**What the task requires**
Reproduce the listing below in its entirety. Change nothing.
+++
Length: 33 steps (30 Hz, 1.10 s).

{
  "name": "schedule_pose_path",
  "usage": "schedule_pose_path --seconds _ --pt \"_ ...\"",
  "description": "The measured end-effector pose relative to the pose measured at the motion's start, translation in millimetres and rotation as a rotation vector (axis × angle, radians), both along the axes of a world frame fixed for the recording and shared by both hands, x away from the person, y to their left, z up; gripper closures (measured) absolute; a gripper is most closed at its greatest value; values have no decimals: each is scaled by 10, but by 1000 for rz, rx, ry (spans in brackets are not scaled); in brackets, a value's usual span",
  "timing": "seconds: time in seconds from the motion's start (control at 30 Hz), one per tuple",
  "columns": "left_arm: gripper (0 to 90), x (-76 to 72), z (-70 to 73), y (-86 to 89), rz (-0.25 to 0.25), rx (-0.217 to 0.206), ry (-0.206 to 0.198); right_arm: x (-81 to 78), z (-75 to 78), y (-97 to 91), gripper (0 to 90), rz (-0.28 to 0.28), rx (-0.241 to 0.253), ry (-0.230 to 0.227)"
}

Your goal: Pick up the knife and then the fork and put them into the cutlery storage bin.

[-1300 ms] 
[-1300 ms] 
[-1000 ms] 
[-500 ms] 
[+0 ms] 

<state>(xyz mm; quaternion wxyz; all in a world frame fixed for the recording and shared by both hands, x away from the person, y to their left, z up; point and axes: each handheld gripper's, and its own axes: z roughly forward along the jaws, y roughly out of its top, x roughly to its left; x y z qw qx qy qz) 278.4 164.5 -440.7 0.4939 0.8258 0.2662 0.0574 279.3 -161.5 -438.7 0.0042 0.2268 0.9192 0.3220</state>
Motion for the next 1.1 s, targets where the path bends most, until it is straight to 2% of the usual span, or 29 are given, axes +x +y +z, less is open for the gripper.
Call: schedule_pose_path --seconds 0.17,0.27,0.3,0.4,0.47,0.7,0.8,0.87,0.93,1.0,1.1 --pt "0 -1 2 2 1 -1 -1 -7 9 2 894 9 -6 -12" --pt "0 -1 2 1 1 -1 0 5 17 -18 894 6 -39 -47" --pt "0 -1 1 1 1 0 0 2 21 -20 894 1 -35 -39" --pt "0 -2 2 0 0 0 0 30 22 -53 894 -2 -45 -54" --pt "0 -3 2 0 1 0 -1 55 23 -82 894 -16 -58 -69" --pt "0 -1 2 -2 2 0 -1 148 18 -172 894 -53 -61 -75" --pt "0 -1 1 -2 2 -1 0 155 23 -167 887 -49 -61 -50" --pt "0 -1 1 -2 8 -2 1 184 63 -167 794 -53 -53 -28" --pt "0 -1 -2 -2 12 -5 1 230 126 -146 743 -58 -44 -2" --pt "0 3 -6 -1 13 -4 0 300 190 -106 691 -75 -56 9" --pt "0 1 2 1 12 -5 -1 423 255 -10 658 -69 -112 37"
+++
**Exercise answer**
Length: 33 steps (30 Hz, 1.10 s).

{
  "name": "schedule_pose_path",
  "usage": "schedule_pose_path --seconds _ --pt \"_ ...\"",
  "description": "The measured end-effector pose relative to the pose measured at the motion's start, translation in millimetres and rotation as a rotation vector (axis × angle, radians), both along the axes of a world frame fixed for the recording and shared by both hands, x away from the person, y to their left, z up; gripper closures (measured) absolute; a gripper is most closed at its greatest value; values have no decimals: each is scaled by 10, but by 1000 for rz, rx, ry (spans in brackets are not scaled); in brackets, a value's usual span",
  "timing": "seconds: time in seconds from the motion's start (control at 30 Hz), one per tuple",
  "columns": "left_arm: gripper (0 to 90), x (-76 to 72), z (-70 to 73), y (-86 to 89), rz (-0.25 to 0.25), rx (-0.217 to 0.206), ry (-0.206 to 0.198); right_arm: x (-81 to 78), z (-75 to 78), y (-97 to 91), gripper (0 to 90), rz (-0.28 to 0.28), rx (-0.241 to 0.253), ry (-0.230 to 0.227)"
}

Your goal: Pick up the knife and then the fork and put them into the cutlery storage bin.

[-1300 ms] 
[-1300 ms] 
[-1000 ms] 
[-500 ms] 
[+0 ms] 

<state>(xyz mm; quaternion wxyz; all in a world frame fixed for the recording and shared by both hands, x away from the person, y to their left, z up; point and axes: each handheld gripper's, and its own axes: z roughly forward along the jaws, y roughly out of its top, x roughly to its left; x y z qw qx qy qz) 278.4 164.5 -440.7 0.4939 0.8258 0.2662 0.0574 279.3 -161.5 -438.7 0.0042 0.2268 0.9192 0.3220</state>
Motion for the next 1.1 s, targets where the path bends most, until it is straight to 2% of the usual span, or 29 are given, axes +x +y +z, less is open for the gripper.
Call: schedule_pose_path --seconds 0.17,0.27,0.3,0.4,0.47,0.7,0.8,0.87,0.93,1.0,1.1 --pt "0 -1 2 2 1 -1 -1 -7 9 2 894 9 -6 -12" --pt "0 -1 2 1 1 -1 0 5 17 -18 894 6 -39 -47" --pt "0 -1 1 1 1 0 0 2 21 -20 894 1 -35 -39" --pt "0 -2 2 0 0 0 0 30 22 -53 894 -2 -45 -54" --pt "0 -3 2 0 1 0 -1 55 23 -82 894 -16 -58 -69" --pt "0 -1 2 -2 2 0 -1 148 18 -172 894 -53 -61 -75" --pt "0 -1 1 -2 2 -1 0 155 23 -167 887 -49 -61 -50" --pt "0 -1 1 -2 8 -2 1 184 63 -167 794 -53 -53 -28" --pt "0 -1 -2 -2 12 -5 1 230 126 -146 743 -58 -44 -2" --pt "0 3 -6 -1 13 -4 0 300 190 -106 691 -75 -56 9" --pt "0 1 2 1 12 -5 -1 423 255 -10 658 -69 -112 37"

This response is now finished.